Bon! autre femme! se dit le bonhomme.

—Je répondis au vicomte que notre explication ne souffrait aucun retard, et comme je le voyais en disposition de m'envoyer promener, je sortis de ma poche la correspondance du comte et je lui présentai une des lettres. En reconnaissant l'écriture de son père il s'humanisa. Il me déclara qu'il allait être à moi, me demandant la permission de faire prévenir là où il était attendu. Il écrivit un mot à la hâte et le remit à son valet de chambre en lui ordonnant de le faire porter tout de suite chez madame la marquise d'Arlange. Il me fit alors passer dans une pièce voisine, sa bibliothèque...

—Un mot seulement, interrompit le bonhomme; s'était-il troublé en voyant les lettres?

—Pas le moins du monde. Après avoir fermé soigneusement la porte, il me montra un fauteuil, s'assit lui-même et me dit: «Maintenant, monsieur, expliquez-vous.» J'avais eu le temps de me préparer à cette entrevue dans l'antichambre. J'étais décidé à frapper immédiatement un grand coup. «Monsieur, lui dis-je, ma mission est pénible. Je vais vous révéler des faits incroyables. De grâce, ne me répondez rien avant d'avoir pris connaissance des lettres que voici. Je vous conjure aussi de ne vous point laisser aller à des violences qui seraient inutiles.» Il me regarda d'un air extrêmement surpris et répondit: «Parlez, je puis tout entendre.» Je me levai. «Monsieur, lui dis-je, apprenez que vous n'êtes pas le fils légitime de monsieur de Commarin.

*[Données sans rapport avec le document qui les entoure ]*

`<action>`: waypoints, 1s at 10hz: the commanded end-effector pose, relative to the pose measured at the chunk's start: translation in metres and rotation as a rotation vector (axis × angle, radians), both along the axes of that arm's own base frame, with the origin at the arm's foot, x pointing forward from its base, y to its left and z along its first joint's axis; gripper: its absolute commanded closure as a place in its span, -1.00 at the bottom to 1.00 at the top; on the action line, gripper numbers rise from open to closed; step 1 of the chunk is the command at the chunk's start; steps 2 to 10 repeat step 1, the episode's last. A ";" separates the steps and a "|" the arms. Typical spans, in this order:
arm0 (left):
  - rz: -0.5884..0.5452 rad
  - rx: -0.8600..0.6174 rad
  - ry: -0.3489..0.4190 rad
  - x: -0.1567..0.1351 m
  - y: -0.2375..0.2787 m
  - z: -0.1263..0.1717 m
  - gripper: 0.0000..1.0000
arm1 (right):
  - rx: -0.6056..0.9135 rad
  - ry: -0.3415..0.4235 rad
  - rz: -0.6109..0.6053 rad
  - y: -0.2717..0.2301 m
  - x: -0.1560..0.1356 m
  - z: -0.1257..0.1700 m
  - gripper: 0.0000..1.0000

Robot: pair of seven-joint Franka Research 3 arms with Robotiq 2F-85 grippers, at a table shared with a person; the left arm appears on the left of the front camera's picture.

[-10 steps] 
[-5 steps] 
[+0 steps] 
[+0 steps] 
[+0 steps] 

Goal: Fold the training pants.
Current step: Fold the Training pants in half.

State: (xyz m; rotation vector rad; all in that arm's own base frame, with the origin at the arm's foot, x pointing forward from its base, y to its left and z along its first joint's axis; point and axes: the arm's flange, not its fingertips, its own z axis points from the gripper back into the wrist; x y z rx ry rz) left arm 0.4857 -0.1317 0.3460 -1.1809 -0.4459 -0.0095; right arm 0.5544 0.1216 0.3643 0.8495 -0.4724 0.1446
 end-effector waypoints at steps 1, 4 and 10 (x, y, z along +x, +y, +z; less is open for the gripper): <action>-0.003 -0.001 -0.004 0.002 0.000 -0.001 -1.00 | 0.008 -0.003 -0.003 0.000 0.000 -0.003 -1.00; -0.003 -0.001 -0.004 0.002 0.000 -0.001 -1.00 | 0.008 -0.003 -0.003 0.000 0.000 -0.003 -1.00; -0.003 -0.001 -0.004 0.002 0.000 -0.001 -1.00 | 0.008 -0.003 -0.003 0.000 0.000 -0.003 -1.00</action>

Cette correspondance vous le prouvera. L'enfant légitime existe, et c'est lui qui m'envoie.» J'avais les yeux sur les siens en parlant, et j'y vis passer un éclair de fureur. Je crus un instant qu'il allait me sauter à la gorge. Il se remit vite. «Ces lettres?» fit-il d'une voix brève. Je les lui remis.

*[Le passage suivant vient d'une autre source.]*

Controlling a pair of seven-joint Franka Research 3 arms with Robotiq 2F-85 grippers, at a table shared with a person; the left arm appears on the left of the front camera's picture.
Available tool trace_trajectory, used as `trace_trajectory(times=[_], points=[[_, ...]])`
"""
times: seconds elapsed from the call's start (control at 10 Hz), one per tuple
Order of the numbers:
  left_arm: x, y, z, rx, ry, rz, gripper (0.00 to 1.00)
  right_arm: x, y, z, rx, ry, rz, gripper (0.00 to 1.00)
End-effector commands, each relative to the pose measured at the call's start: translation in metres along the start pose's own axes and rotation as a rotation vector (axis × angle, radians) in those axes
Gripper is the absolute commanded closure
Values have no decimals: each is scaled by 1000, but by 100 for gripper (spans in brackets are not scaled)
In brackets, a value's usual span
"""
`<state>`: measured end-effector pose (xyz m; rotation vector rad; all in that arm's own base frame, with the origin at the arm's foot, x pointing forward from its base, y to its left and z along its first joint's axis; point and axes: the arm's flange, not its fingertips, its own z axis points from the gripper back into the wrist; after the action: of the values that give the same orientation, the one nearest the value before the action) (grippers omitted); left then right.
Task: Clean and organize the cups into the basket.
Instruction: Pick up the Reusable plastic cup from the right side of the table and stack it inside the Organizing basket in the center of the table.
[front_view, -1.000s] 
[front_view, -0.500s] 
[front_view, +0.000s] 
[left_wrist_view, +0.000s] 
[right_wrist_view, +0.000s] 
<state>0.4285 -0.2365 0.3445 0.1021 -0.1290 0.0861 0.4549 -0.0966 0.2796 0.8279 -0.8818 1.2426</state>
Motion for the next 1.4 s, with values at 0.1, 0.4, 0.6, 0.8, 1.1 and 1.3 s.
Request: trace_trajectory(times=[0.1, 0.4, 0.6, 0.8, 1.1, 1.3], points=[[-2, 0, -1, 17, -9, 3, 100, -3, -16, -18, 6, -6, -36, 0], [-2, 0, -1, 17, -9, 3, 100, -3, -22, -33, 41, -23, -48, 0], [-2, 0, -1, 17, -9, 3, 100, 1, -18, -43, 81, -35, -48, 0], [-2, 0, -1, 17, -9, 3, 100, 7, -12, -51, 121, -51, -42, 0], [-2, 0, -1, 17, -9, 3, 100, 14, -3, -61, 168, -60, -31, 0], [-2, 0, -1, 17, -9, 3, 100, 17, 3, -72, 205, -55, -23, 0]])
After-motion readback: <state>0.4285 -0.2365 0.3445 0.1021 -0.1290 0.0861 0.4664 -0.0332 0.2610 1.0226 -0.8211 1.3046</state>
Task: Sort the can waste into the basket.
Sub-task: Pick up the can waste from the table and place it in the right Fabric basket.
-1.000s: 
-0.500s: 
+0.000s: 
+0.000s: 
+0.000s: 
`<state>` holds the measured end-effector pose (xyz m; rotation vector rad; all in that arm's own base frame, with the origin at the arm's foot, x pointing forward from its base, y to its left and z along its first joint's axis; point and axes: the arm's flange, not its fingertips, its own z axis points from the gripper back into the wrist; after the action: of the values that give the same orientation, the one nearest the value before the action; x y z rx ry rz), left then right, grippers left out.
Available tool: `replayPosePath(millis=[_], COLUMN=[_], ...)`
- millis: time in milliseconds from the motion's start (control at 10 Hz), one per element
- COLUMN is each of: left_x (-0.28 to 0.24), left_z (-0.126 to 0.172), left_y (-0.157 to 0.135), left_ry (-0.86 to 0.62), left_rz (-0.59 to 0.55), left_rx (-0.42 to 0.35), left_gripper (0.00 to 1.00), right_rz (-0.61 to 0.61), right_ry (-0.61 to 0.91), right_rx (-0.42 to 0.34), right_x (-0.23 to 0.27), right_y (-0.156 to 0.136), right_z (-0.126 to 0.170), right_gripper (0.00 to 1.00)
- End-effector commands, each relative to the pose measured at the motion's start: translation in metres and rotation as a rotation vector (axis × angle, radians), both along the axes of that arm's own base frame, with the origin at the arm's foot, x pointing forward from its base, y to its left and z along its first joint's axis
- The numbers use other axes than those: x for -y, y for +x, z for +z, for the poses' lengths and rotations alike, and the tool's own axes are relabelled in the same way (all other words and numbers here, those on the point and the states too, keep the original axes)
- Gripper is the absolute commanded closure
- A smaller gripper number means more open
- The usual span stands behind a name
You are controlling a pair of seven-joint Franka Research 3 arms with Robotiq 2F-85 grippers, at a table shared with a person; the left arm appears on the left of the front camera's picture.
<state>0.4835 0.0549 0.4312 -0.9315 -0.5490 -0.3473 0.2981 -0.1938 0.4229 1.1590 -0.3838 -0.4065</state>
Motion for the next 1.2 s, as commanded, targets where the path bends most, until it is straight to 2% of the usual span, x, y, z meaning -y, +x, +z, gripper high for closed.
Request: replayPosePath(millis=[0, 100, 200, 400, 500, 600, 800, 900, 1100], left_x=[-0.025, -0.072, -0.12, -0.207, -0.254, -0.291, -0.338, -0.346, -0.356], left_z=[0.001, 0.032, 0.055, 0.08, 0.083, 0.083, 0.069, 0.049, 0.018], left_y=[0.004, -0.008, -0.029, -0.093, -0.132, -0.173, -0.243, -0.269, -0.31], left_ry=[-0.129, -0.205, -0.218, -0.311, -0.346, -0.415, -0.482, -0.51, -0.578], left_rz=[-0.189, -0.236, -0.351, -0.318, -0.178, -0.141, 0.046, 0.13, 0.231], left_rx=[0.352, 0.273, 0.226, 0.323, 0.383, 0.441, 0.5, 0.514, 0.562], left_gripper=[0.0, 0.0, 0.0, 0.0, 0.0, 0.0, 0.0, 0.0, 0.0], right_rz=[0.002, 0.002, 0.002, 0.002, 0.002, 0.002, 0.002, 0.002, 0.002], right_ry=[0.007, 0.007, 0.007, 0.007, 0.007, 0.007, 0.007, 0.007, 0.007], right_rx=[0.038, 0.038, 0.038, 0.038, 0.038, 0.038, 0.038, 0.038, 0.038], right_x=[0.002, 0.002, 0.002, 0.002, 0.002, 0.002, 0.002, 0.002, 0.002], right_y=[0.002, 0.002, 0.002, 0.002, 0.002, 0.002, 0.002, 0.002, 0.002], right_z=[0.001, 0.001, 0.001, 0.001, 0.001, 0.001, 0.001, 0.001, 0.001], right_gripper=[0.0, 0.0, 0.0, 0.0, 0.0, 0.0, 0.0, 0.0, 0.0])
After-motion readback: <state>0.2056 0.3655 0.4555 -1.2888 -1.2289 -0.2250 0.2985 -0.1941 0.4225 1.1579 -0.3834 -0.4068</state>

—Comment! s'écria le père Tabaret, ces lettres-là, les vraies?... Imprudent!

—Pourquoi?

—Et s'il les avait... que sais-je, moi?...

L'avocat appuya sa main sur l'épaule de son vieil ami.

—J'étais là, répondit-il d'une voix sourde, et il n'y avait, je vous le promets, aucun danger.

La physionomie de Noël prit une telle expression de férocité que le bonhomme eut presque peur et se recula instinctivement.

Il l'aurait tué! pensa-t-il.

L'avocat reprit son récit:

—Ce que j'ai fait pour vous ce soir, mon ami, je le fis pour le vicomte Albert. Je lui évitai la lecture, au moins immédiate, de ces cent cinquante-six lettres. Je lui dis de ne s'arrêter qu'à celles qui étaient marquées d'une croix, et de s'attacher spécialement aux passages soulignés au crayon rouge.